Kalau ada pihak di alam semesta ini yang punya hak mutlak untuk 24 jam memerintah tanpa basa-basi, ya hanya Allah SWT. Dan memang, banyak ayat Al-Qur'an yang menggunakan bentuk perintah tegas (fi'il amar): Dirikanlah salat!, Tunaikanlah zakat!, Katakanlah!
Tapi di ayat ini, Allah memilih tidak memakai kalimat perintah seperti "Ketahuilah wahai Muhammad"
Allah justru menyapanya dengan pertanyaan yang amat halus: "Tidakkah engkau tahu?"
Ini pelajaran kepemimpinan kelas atas. Jika Penguasa Alam Semesta saja menggunakan seni bertanya saat berkomunikasi dengan makhluk-Nya, betapa memalukannya kita, yang derajatnya sama-sama manusia, jika setiap hari hanya bisa 'menggonggongkan' perintah kepada orang lain?
Mari kita tarik ayat ini ke meja makan dan ruang kerja kita hari ini.
Seorang bos di kantor, jangan tiap menit menodong bawahan dengan: "Tolong ketik ini!", "Tolong print itu!" Sesekali, ubahlah menjadi: "Kira-kira ada waktu luang nggak ya untuk bantu cek data ini?"
Substansinya sama-sama menyuruh, tapi rasanya di telinga bawahan bak bumi dan langit.
Begitu juga dalam rumah tangga.
Seorang suami yang mendadak ingin makan mi rebus malam-malam, jangan berlagak seperti mandor: "Bu, rebuskan Indomie!"
Cobalah bertanya dengan manis: "Bu, lagi repot nggak ya? Kalau sempat dan nggak capek, boleh minta tolong masakin mi rebus?"
Atau saat melihat cucian menumpuk: "Bu, kira-kira kapan ada waktu mencuci? Mau dibagi tugas biar saya yang nyapu dan cuci piring?"
Pertanyaan seperti itu menghargai martabat. Tidak bikin orang merasa dikecilkan.
Ada sebuah kaidah kehidupan yang sangat menarik: 90 persen masalah di dunia ini selesai bukan oleh substansinya, melainkan oleh cara komunikasinya. Hanya 10 persen sisanya yang benar-benar urusan teknis materi.
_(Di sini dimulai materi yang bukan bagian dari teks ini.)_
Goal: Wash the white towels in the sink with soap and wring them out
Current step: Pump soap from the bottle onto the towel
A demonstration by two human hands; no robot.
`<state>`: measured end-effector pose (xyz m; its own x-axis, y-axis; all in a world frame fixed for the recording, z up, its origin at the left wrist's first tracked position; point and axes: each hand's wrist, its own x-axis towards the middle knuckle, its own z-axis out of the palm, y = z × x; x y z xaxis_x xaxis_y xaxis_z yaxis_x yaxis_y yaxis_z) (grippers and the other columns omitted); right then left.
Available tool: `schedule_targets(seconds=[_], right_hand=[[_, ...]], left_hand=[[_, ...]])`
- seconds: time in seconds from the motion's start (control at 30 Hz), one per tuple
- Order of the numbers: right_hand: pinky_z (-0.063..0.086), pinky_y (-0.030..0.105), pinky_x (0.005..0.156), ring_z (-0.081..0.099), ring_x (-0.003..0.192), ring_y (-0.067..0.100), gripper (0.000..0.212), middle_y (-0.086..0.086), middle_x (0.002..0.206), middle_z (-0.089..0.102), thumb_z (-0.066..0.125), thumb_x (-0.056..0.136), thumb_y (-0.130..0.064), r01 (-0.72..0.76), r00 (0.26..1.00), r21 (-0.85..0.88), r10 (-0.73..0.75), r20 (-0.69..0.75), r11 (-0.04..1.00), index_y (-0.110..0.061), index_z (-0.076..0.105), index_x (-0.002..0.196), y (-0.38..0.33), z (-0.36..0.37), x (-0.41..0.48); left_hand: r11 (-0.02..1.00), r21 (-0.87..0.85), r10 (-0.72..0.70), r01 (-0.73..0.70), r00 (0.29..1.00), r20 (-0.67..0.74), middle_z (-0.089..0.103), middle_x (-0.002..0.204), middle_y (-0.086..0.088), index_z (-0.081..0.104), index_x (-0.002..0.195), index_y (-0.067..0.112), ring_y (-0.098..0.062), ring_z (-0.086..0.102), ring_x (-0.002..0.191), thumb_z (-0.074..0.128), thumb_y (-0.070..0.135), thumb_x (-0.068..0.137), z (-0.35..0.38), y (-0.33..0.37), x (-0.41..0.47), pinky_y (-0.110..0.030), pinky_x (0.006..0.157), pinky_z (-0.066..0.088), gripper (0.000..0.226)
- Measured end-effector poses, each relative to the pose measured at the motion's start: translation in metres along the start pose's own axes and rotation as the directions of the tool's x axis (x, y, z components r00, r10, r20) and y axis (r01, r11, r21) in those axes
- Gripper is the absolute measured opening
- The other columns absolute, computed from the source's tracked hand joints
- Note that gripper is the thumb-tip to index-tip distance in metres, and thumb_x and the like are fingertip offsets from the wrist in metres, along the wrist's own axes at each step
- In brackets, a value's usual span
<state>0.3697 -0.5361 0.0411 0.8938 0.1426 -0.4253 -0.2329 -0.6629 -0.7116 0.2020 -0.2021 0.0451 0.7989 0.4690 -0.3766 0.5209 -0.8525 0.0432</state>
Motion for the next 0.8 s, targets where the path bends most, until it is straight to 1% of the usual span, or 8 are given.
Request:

Banyak proyek kantor hancur bukan karena konsepnya jelek, tapi karena bosnya arogan saat bicara. Banyak rumah tangga retak bukan karena kekurangan beras, tapi karena cara menegurnya saling melukai perasaan.
Belajarlah menyusun kata. Belajarlah memilih nada.
Perintah yang dibungkus dengan kesombongan hanya akan melahirkan kepatuhan yang terpaksa, namun teguran yang disampaikan lewat kelembutan akan selalu mengetuk pintu hati yang paling dalam.
Catatan: Disarikan dari pengajian Prof. Dr. Phil. KH. Sahiron Syamsuddin, MA. (pada 12 Agustus 2026) kitab tafsir Marah Labid li Kasyfi Ma'na Al-Qur'an al-Majid karya Syekh Nawawi Al Bantani.